**TASK DIRECTIONS**
Exactly as written, reproduce all of the entries.

RECORDS FOR THIS TASK section start

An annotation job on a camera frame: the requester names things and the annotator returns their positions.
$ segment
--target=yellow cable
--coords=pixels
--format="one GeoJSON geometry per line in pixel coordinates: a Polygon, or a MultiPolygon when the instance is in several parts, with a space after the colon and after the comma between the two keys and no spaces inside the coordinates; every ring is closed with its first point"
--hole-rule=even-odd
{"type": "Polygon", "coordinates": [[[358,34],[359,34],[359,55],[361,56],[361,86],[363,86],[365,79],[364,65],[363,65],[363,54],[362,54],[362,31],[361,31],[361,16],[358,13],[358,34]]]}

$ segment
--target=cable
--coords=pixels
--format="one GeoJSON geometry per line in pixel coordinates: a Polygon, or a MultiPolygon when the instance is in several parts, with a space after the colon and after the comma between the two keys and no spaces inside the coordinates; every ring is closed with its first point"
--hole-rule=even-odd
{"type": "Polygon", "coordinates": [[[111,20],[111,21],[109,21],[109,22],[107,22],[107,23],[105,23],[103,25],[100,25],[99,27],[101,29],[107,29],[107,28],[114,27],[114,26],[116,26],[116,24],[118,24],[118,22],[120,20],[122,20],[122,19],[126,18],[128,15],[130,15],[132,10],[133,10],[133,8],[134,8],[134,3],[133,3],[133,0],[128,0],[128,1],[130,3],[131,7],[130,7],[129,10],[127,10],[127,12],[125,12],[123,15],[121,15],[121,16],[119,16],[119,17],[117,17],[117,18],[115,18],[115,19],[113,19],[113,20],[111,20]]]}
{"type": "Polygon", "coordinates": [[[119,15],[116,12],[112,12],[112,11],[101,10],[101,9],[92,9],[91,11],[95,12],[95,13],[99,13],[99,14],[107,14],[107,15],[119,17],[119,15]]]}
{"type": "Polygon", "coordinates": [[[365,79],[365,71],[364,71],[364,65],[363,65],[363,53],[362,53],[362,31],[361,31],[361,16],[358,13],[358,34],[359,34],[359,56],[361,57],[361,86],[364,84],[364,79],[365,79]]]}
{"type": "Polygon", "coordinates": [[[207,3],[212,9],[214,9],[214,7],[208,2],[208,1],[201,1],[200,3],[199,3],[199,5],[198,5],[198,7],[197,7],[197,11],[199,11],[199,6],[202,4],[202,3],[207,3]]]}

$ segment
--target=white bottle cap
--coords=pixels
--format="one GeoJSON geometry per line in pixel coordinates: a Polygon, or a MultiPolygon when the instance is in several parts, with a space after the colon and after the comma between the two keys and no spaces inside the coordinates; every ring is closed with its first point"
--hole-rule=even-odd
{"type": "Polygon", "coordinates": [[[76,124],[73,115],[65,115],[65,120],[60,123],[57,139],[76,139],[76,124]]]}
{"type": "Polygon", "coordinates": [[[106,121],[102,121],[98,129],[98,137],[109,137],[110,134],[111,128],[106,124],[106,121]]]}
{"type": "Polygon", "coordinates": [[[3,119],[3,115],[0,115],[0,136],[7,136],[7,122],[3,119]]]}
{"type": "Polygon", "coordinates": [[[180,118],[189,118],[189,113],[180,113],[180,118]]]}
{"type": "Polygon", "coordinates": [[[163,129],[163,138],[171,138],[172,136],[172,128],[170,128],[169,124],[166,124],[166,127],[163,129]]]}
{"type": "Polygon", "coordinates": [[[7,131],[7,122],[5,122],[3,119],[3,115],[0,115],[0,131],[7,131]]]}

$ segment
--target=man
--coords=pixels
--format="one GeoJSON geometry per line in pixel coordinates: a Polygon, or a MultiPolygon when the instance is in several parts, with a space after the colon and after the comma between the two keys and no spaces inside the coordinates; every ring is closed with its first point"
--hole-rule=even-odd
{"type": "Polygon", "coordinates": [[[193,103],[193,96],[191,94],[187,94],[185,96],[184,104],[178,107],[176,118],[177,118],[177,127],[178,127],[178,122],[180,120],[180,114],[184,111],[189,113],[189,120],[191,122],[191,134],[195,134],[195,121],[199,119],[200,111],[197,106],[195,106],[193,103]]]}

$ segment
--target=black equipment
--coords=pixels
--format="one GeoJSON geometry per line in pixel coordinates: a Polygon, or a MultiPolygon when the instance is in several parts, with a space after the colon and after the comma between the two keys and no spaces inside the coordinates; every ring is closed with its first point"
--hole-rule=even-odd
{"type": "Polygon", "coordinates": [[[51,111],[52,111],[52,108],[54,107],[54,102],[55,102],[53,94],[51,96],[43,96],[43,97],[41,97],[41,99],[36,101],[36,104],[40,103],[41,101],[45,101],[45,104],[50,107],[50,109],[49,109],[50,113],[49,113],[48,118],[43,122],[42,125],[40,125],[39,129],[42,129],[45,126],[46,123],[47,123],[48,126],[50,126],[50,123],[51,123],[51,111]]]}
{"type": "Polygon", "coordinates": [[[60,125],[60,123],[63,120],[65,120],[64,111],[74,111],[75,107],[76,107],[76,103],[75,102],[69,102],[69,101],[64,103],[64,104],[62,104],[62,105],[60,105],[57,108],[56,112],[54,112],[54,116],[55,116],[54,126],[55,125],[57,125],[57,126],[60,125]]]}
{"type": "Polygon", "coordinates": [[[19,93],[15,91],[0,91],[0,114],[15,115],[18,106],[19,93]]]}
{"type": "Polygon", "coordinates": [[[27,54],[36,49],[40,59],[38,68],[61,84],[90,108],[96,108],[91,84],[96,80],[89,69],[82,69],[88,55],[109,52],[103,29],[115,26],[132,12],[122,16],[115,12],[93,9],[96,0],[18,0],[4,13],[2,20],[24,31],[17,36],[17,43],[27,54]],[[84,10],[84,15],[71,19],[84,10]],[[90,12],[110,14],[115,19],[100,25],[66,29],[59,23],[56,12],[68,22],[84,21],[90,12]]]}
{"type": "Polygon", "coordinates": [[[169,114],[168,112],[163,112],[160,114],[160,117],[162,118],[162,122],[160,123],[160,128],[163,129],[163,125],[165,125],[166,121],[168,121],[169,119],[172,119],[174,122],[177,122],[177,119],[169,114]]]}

RECORDS FOR THIS TASK section end

**EXERCISE ANSWER**
An annotation job on a camera frame: the requester names things and the annotator returns their positions.
$ segment
--target=yellow cable
--coords=pixels
--format="one GeoJSON geometry per line in pixel coordinates: a Polygon, or a MultiPolygon when the instance is in several parts, with a space after the colon and after the comma between the two keys and no spaces inside the coordinates; every ring is closed with its first point"
--hole-rule=even-odd
{"type": "Polygon", "coordinates": [[[358,34],[359,34],[359,55],[361,56],[361,86],[363,86],[365,79],[364,65],[363,65],[363,54],[362,54],[362,31],[361,31],[361,16],[358,13],[358,34]]]}

$ segment
--target=cable
--coords=pixels
--format="one GeoJSON geometry per line in pixel coordinates: a Polygon, or a MultiPolygon when the instance is in several parts, with a space after the colon and after the comma between the two keys and no spaces inside the coordinates; every ring is closed with its first point"
--hole-rule=even-odd
{"type": "Polygon", "coordinates": [[[111,20],[111,21],[109,21],[109,22],[107,22],[107,23],[105,23],[103,25],[100,25],[99,27],[101,29],[107,29],[107,28],[114,27],[114,26],[116,26],[116,24],[118,24],[118,22],[120,20],[122,20],[122,19],[126,18],[128,15],[130,15],[132,10],[133,10],[133,8],[134,8],[134,3],[133,3],[133,0],[128,0],[128,1],[130,3],[131,7],[130,7],[129,10],[127,10],[127,12],[125,12],[123,15],[121,15],[121,16],[119,16],[119,17],[117,17],[117,18],[115,18],[115,19],[113,19],[113,20],[111,20]]]}
{"type": "Polygon", "coordinates": [[[119,15],[116,12],[112,12],[112,11],[101,10],[101,9],[92,9],[91,11],[95,12],[95,13],[99,13],[99,14],[107,14],[107,15],[119,17],[119,15]]]}
{"type": "Polygon", "coordinates": [[[365,79],[365,71],[364,71],[364,65],[363,65],[363,53],[362,53],[362,31],[361,31],[361,16],[358,13],[358,34],[359,34],[359,56],[361,57],[361,86],[364,84],[364,79],[365,79]]]}
{"type": "Polygon", "coordinates": [[[207,3],[212,9],[214,9],[214,7],[208,2],[208,1],[201,1],[200,3],[199,3],[199,5],[198,5],[198,7],[197,7],[197,11],[199,11],[199,6],[202,4],[202,3],[207,3]]]}

$ segment
--target=white bottle cap
--coords=pixels
--format="one GeoJSON geometry per line in pixel coordinates: a Polygon, or a MultiPolygon when the instance is in several parts, with a space after the colon and after the comma between the two keys and no spaces inside the coordinates; every ring is closed with its first point"
--hole-rule=even-odd
{"type": "Polygon", "coordinates": [[[76,124],[73,115],[65,115],[65,120],[60,123],[57,139],[76,139],[76,124]]]}
{"type": "Polygon", "coordinates": [[[106,121],[102,121],[98,129],[98,137],[109,137],[110,134],[111,128],[106,124],[106,121]]]}
{"type": "Polygon", "coordinates": [[[3,119],[3,115],[0,115],[0,136],[7,136],[7,122],[3,119]]]}
{"type": "Polygon", "coordinates": [[[180,118],[189,118],[189,113],[180,113],[180,118]]]}
{"type": "Polygon", "coordinates": [[[163,129],[163,138],[171,138],[172,136],[172,128],[170,128],[169,124],[166,124],[166,127],[163,129]]]}
{"type": "Polygon", "coordinates": [[[7,131],[7,122],[5,122],[3,119],[3,115],[0,115],[0,131],[7,131]]]}

$ segment
--target=man
--coords=pixels
--format="one GeoJSON geometry per line in pixel coordinates: a Polygon, or a MultiPolygon when the instance is in several parts, with a space after the colon and after the comma between the two keys and no spaces inside the coordinates; every ring is closed with its first point"
--hole-rule=even-odd
{"type": "Polygon", "coordinates": [[[193,103],[193,96],[191,94],[187,94],[185,96],[184,104],[178,107],[176,118],[177,118],[177,127],[178,127],[178,122],[180,120],[180,114],[184,111],[189,113],[189,120],[191,122],[191,134],[195,134],[195,121],[199,119],[200,111],[197,106],[195,106],[193,103]]]}

$ segment
--target=black equipment
--coords=pixels
--format="one GeoJSON geometry per line in pixel coordinates: a Polygon, or a MultiPolygon when the instance is in several parts, with a space after the colon and after the comma between the two keys and no spaces inside the coordinates; every ring is closed with its first point"
--hole-rule=even-odd
{"type": "Polygon", "coordinates": [[[51,111],[52,111],[52,108],[54,107],[54,102],[55,102],[53,94],[51,96],[43,96],[43,97],[41,97],[41,99],[36,101],[36,104],[40,103],[41,101],[45,101],[45,104],[50,107],[50,109],[49,109],[50,113],[49,113],[48,118],[43,122],[42,125],[40,125],[39,129],[42,129],[45,126],[46,123],[47,123],[48,126],[50,126],[50,123],[51,123],[51,111]]]}
{"type": "Polygon", "coordinates": [[[60,125],[60,123],[63,120],[65,120],[64,111],[74,111],[75,107],[76,107],[76,103],[75,102],[69,102],[69,101],[64,103],[64,104],[62,104],[62,105],[60,105],[57,108],[56,112],[54,112],[54,116],[55,116],[54,126],[55,125],[57,125],[57,126],[60,125]]]}
{"type": "Polygon", "coordinates": [[[19,93],[15,91],[0,91],[0,114],[15,115],[18,106],[19,93]]]}
{"type": "Polygon", "coordinates": [[[27,54],[36,49],[40,59],[38,68],[61,84],[90,108],[96,108],[91,84],[96,80],[89,69],[82,69],[88,55],[109,52],[103,29],[115,26],[132,12],[122,16],[115,12],[93,9],[96,0],[18,0],[4,13],[2,20],[24,31],[17,36],[17,43],[27,54]],[[84,10],[84,15],[71,19],[84,10]],[[90,12],[110,14],[115,19],[100,25],[66,29],[59,23],[56,12],[68,22],[84,21],[90,12]]]}
{"type": "Polygon", "coordinates": [[[169,114],[168,112],[163,112],[160,114],[160,117],[162,118],[162,122],[160,123],[160,128],[163,129],[163,125],[165,125],[166,121],[168,121],[169,119],[172,119],[174,122],[177,122],[177,119],[169,114]]]}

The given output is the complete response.